Output the data below only from the line containing "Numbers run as" up to and including the line containing "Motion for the", exact and with the pictures left out.

┏━━

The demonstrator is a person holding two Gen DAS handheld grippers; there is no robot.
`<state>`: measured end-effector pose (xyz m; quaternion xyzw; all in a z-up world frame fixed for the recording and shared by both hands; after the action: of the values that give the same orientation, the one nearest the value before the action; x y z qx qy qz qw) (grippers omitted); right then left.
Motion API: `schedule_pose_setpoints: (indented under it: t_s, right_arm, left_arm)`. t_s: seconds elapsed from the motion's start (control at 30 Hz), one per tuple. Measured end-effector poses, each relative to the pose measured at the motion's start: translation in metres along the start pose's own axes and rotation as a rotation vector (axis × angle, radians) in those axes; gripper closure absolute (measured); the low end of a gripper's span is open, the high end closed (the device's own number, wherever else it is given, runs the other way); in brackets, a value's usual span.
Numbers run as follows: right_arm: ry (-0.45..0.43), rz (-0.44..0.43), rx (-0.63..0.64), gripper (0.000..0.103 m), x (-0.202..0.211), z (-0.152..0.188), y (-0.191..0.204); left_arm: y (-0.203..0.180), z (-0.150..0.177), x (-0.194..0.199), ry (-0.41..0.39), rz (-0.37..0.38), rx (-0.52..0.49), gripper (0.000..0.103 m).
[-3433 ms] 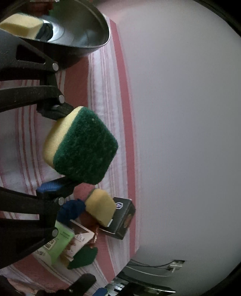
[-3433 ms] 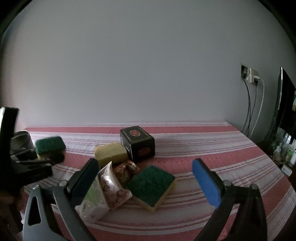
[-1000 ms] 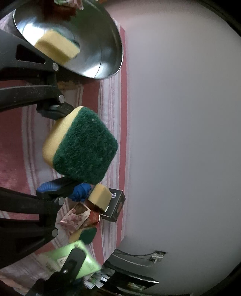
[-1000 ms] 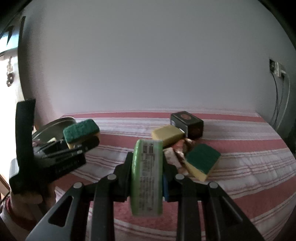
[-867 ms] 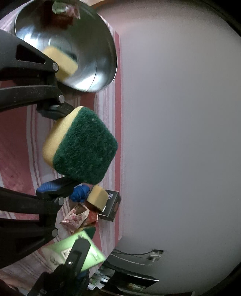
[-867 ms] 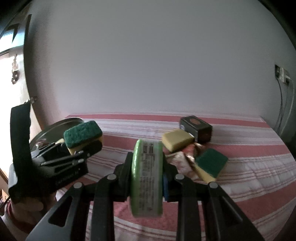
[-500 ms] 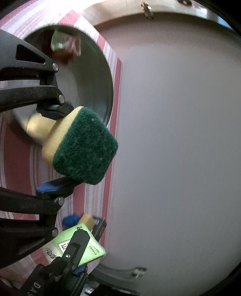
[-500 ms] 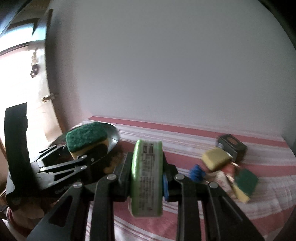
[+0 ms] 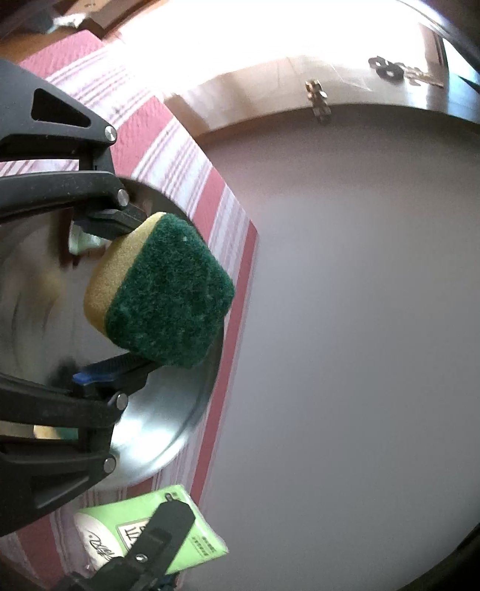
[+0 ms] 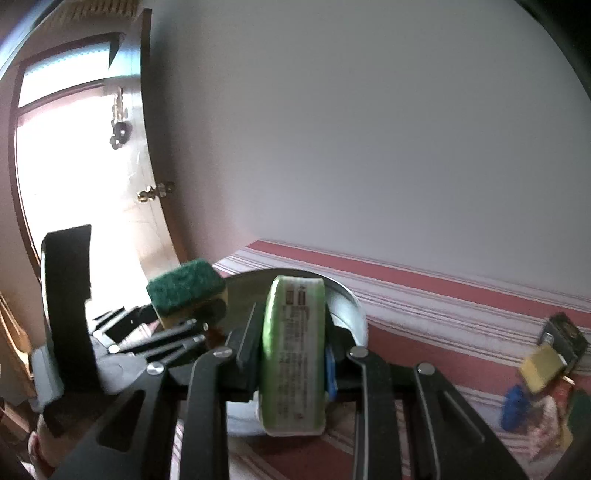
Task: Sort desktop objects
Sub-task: 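Open both grippers to drop the sponge and tissue pack into the tin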
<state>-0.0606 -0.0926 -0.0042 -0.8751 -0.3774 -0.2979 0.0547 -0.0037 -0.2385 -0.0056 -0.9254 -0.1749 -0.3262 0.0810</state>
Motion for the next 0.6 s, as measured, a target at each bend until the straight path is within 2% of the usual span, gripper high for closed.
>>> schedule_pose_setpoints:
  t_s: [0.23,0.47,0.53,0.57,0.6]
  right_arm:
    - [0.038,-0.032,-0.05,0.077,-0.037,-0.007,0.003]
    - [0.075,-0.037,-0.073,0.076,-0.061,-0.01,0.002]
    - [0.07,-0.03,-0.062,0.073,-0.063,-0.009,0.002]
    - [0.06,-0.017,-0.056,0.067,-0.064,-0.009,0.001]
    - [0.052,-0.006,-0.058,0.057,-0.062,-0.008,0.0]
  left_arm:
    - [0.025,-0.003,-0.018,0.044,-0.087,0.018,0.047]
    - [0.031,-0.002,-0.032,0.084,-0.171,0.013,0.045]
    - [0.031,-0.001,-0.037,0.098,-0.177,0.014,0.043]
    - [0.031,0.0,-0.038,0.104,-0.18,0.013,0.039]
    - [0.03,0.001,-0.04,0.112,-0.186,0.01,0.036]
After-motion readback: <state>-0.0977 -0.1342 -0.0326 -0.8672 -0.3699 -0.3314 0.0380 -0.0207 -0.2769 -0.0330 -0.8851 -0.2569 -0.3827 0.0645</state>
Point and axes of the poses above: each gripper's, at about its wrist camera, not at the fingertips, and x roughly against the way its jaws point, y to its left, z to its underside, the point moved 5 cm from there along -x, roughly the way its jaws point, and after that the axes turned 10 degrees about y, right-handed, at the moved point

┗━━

• _Response_
Numbers run as follows: right_arm: ry (-0.45..0.43), rz (-0.44..0.43), rx (-0.63..0.64), gripper (0.000..0.103 m), x (-0.202..0.211), z (-0.152..0.188), y (-0.191..0.204); left_arm: y (-0.203..0.180), z (-0.150..0.177), x (-0.194..0.199), ry (-0.41..0.39), rz (-0.37..0.38), rx (-0.52..0.49), gripper (0.000..0.103 m).
[-3433 ms] 
[-3433 ms] 
[-1000 ms] 
[-1000 ms] 
[-867 ms] 
[-867 ms] 
[-500 ms] 
[-500 ms] 
[+0 ms] 
[+0 ms] 
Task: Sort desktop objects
Sub-task: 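Open both grippers to drop the sponge and tissue pack into the tin
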<state>-0.0606 -0.0926 -0.0042 -0.8751 -0.3774 -0.2979 0.0547 -0.0037 -0.2385 -0.0056 -0.9254 -0.1749 -0.3262 0.0810</state>
Motion for the next 0.6 s, as measured, a target at each bend until the straight path is within 2% of the usual span, gripper high for closed.

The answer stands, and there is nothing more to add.